● ACTION ITEM
Below are some records; output exactly the lines from the line with "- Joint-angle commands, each" to the line with "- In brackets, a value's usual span", both ends kept, and nothing more.

--------------------

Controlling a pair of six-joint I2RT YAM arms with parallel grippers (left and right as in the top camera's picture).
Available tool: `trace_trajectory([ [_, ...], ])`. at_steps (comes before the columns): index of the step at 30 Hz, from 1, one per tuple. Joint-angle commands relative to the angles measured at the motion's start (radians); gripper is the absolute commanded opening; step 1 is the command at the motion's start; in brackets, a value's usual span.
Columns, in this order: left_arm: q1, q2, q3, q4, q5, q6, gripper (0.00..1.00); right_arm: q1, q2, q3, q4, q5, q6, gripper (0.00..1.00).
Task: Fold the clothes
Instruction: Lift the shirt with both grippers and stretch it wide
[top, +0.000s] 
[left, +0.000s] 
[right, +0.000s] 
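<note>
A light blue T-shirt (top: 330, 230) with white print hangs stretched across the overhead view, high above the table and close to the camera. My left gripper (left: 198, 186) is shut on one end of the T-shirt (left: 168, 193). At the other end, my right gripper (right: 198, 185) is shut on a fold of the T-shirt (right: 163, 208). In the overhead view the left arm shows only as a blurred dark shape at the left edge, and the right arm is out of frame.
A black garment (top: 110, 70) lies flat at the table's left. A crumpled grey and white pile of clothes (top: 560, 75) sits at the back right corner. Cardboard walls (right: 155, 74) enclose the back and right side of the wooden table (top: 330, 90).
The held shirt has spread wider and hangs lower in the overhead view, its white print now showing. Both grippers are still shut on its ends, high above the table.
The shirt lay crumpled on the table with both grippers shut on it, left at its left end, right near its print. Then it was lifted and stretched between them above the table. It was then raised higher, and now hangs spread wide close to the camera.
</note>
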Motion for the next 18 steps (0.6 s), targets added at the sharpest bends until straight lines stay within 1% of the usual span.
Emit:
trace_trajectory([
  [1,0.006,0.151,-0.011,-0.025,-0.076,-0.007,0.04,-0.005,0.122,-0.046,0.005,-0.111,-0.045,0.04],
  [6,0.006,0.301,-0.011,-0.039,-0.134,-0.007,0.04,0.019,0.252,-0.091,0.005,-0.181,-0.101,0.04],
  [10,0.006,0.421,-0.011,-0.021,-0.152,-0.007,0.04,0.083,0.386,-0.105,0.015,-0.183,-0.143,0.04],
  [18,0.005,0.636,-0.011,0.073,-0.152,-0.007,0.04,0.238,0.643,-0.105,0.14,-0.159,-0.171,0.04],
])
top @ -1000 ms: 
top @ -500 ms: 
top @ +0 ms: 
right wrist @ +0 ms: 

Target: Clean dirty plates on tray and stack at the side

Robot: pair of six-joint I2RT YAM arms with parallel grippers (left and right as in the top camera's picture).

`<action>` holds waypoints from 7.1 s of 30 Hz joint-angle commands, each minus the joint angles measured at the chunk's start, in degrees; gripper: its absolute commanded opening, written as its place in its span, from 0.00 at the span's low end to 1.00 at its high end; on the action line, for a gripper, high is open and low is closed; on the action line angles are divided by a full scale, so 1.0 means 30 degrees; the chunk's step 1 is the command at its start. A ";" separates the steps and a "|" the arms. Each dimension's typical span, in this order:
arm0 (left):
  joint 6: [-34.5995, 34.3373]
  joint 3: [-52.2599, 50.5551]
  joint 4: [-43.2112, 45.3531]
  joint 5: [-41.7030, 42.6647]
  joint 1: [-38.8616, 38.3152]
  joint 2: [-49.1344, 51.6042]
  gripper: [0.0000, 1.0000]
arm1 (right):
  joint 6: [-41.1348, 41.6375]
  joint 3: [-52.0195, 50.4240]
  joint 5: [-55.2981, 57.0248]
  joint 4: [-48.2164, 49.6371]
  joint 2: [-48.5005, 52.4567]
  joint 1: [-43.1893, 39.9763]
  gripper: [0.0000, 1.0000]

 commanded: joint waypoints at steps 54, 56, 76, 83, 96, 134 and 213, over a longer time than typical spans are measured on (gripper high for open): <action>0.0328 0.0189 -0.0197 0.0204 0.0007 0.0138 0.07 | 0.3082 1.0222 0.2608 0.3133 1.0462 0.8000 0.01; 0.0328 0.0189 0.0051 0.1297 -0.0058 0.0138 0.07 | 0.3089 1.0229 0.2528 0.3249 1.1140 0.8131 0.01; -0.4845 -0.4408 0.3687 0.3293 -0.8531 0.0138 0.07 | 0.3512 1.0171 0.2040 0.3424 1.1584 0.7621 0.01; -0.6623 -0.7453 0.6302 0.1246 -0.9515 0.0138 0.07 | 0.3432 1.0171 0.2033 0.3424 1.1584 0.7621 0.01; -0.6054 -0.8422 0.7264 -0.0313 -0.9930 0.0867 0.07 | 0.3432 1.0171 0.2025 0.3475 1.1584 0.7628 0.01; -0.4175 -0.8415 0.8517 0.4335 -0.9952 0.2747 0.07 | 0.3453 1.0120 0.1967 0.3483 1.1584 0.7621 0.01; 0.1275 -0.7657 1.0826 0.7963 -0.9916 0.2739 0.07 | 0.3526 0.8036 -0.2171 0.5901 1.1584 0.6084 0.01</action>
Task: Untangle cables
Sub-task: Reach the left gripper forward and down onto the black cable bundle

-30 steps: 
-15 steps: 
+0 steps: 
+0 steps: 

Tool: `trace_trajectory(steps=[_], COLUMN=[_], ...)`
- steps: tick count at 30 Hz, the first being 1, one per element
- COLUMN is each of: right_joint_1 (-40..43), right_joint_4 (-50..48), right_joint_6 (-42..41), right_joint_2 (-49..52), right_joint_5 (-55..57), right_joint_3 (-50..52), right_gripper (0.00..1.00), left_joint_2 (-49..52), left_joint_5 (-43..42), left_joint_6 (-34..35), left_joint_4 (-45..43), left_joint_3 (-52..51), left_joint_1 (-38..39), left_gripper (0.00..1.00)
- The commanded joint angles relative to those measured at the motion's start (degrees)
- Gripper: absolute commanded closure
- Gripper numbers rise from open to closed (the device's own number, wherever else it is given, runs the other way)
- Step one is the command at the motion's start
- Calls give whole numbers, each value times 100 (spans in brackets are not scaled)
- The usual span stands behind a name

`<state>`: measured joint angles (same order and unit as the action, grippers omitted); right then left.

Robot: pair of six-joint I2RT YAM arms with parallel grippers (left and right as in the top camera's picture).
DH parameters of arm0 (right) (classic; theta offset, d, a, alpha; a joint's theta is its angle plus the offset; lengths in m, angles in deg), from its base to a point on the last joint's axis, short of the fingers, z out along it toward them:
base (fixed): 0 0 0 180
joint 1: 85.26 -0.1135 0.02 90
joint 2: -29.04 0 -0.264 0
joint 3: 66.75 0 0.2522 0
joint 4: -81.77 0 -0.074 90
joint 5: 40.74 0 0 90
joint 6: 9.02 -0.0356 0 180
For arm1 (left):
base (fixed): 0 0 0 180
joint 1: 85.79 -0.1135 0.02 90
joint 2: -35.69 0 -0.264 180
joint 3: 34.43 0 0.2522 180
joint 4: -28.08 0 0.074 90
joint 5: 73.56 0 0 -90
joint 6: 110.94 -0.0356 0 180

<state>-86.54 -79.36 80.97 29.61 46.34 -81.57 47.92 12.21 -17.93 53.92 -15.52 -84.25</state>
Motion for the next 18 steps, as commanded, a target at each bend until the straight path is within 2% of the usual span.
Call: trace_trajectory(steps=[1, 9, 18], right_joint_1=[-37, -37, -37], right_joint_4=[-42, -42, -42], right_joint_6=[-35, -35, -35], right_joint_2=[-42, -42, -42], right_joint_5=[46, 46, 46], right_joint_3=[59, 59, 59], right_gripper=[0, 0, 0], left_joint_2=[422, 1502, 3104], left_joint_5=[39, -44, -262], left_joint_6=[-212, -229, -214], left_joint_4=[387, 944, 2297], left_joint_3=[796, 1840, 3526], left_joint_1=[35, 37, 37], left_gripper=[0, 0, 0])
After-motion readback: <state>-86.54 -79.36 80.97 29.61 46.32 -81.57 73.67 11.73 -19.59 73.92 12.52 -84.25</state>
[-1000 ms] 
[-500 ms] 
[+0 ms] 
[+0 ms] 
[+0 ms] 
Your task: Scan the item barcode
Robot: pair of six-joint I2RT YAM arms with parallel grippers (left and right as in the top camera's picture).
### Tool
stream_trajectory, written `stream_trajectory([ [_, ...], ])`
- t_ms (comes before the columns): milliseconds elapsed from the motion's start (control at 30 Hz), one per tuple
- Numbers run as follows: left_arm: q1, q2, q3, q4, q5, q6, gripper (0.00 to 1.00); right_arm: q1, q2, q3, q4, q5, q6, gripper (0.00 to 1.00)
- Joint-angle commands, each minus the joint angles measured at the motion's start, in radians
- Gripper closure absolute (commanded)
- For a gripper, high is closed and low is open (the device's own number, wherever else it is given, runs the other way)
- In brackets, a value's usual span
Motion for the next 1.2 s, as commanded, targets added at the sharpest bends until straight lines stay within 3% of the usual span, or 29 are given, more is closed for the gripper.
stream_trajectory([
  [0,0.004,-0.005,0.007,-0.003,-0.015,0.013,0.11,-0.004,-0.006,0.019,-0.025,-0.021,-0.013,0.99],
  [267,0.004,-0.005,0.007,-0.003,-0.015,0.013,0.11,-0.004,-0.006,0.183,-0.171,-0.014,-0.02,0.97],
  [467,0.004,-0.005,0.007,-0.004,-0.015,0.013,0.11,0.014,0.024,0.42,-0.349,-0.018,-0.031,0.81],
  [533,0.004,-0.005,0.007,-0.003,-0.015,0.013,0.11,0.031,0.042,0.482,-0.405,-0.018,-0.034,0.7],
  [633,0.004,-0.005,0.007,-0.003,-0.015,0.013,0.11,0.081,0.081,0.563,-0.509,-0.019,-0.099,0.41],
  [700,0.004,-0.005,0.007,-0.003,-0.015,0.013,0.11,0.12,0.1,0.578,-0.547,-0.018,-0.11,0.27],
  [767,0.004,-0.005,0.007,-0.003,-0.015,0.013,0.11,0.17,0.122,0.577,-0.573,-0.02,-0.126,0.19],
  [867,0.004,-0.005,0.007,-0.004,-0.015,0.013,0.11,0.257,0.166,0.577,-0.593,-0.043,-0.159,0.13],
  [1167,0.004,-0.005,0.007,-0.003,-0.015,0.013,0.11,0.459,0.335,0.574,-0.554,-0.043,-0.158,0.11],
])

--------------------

● ANSWER TO THE EXERCISE
- Joint-angle commands, each minus the joint angles measured at the motion's start, in radians
- Gripper closure absolute (commanded)
- For a gripper, high is closed and low is open (the device's own number, wherever else it is given, runs the other way)
- In brackets, a value's usual span

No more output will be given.